How much “the lot” is isn’t exactly clear. Prior to 2019, GoDaddy predecessor Neustar was charging $6.50 a year wholesale, but references to pricing are redacted from the current NTIA contract.
So there’s a different pricing dynamic here. Registries competing for the deal can’t rely on bribing the government with a bigger slice of the pie, and NTIA has let it be known that a lower fee is not necessarily a good thing.
The pricing model will have to be in the “public interest” according to the tender.
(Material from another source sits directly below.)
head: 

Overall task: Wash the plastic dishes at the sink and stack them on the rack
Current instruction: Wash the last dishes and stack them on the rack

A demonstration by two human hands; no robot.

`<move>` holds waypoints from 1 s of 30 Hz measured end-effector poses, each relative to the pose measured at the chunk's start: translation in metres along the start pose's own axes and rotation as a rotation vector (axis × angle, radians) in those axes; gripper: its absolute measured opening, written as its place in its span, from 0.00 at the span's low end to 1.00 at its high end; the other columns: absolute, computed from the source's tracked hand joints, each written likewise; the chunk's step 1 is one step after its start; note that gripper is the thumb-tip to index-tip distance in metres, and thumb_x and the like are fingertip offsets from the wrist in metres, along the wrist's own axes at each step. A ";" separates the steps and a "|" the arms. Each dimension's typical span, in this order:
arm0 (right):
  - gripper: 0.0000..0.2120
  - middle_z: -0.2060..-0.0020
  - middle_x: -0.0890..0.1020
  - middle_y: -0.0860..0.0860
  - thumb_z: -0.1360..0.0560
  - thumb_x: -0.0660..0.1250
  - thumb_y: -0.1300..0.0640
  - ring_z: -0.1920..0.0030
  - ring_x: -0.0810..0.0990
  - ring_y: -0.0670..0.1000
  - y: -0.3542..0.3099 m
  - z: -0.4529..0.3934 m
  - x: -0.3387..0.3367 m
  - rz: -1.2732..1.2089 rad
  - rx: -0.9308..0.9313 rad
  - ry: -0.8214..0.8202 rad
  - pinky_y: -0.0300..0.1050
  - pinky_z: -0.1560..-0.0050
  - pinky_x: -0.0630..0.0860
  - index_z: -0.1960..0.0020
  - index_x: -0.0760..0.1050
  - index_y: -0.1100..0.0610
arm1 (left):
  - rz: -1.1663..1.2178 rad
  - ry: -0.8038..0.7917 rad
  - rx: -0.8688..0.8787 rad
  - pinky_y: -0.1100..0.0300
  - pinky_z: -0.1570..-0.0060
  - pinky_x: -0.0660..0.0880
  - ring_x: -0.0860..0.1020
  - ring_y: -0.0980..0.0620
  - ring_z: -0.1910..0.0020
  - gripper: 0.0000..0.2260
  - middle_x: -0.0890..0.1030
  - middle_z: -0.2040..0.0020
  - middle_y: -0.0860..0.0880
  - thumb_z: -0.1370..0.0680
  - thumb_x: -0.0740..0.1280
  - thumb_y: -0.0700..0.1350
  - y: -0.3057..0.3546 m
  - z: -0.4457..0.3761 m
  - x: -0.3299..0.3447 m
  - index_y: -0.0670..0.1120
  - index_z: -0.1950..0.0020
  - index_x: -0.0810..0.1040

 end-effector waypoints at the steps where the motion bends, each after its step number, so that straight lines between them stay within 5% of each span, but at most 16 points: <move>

The NTIA documentation states that it will have to balance “the accessibility of .us domains to qualified registrants” and “the safety and security of the usTLD”, adding:
Offerors are advised that the lowest registration fee for a .us domain may not necessarily be in the overall best interest of the administration of the usTLD. The Government may decide to award to a vendor with other than the lowest cost fee structure or other than the highest cost fee structure.
It’s quite possible that the US will choose to stick with GoDaddy, but it’s perhaps worth noting that the current contract still has one unexercised extension option that would let it run until 2029, rather than the current 2027 expiration date.